Olive trees have been grafted since ancient times, though grafting isn’t currently believed to be the best method to spread olives. Most olive trees have been started from rooted cuttings. Hard-to-root varieties may be grafted onto seedlings or suckers transplanted from the foundation of adult trees. Even though researchers are working on developing advanced rootstocks and processes, grafted olives are usually considered to be weaker than rooted cutting and some rootstocks can spread disease.
Reasons for Grafting
Some trees have very desirable fruit characteristics and feeble roots. Other have strong roots but little or no fruit. Grafting can combine the powerful roots and good fruit into the exact same tree. Moreover, some rootstocks increase disease resistance or create the tree better able to live in another manner. In order to be prosperous, both varieties have to be harmonious, meaning that the cambium, or increase tissue under the bark, must fuse together.
Grafting Methods
Small trees are grafted by budding, where a little grass is eliminated from a desired olive tree and slid to the bark on a little seedling. A branch grows from the bud and the remaining branches are taken out of the seedling. In cleft grafting, which is also used with olives, the rootstock is cut and split, then a branch of the desirable tree inserted.

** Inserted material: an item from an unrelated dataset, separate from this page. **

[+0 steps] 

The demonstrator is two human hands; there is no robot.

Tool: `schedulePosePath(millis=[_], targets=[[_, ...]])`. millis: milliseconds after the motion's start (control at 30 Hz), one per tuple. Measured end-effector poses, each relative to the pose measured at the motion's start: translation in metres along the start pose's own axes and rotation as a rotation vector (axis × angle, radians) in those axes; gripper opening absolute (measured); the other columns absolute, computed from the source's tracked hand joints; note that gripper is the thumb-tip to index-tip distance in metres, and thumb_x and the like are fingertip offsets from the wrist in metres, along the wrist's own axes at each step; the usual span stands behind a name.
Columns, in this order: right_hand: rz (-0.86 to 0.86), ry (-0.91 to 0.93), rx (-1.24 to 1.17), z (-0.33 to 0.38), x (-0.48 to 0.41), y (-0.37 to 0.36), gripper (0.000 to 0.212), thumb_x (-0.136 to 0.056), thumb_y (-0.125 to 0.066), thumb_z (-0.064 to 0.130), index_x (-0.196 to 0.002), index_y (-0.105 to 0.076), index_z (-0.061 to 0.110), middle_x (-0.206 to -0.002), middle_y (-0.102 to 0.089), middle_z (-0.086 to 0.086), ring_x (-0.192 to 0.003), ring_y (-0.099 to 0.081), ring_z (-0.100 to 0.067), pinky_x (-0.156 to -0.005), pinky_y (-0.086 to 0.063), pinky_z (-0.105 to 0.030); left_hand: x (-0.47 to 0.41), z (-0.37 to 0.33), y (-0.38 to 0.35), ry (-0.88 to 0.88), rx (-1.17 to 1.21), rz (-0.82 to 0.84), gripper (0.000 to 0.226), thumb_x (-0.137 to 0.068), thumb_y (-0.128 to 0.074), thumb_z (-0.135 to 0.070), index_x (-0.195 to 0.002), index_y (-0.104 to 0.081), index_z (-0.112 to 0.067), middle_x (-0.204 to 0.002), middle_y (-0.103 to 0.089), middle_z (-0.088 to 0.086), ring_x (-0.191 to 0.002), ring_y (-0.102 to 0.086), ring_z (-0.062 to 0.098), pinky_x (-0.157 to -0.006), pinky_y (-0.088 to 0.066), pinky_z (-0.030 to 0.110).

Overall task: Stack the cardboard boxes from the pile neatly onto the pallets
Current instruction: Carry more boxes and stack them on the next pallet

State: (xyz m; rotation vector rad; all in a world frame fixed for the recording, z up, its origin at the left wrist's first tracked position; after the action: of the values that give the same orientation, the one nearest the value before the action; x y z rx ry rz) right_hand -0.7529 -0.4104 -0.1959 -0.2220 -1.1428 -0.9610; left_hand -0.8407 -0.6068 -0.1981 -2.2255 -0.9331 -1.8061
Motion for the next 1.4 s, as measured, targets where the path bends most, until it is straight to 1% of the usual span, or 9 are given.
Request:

Larger trees may also be top worked or bark grafted, which involves inserting little branches of the desirable variety in the border of a cut-off tree division.
Tree Strength
Grafted olives tend to be weaker than trees started from cuttings. This may be because of a weak graft marriage, where the cambium of the 2 varieties didn’t completely fuse together. Additionally, it may be because sap and nutrients cannot completely cross from one variety to another. Wild olives are often used as the rootstock. Because olives have been cultivated and selectively bred for at least 7,000 years, wild olives are farther removed from domestic varieties than most other fruit.
Disease Resistance Or Not
In the 1970s, the variety “Oblonga” was widely promoted as a solution to verticillium wilt in olives, since research showed that olives grown on “Oblonga” rootstock did not get the disease. Since that time, it has been found that “Oblonga” is immune to verticillum wilt, but might haven it without showing any signs. The fungus passes from the “Oblonga” rootstock into the top growth and the tree dies suddenly. Thus, one of the greatest rootstocks became one of the worst, demonstrating the demand for new rootstock development even after 7,000 years.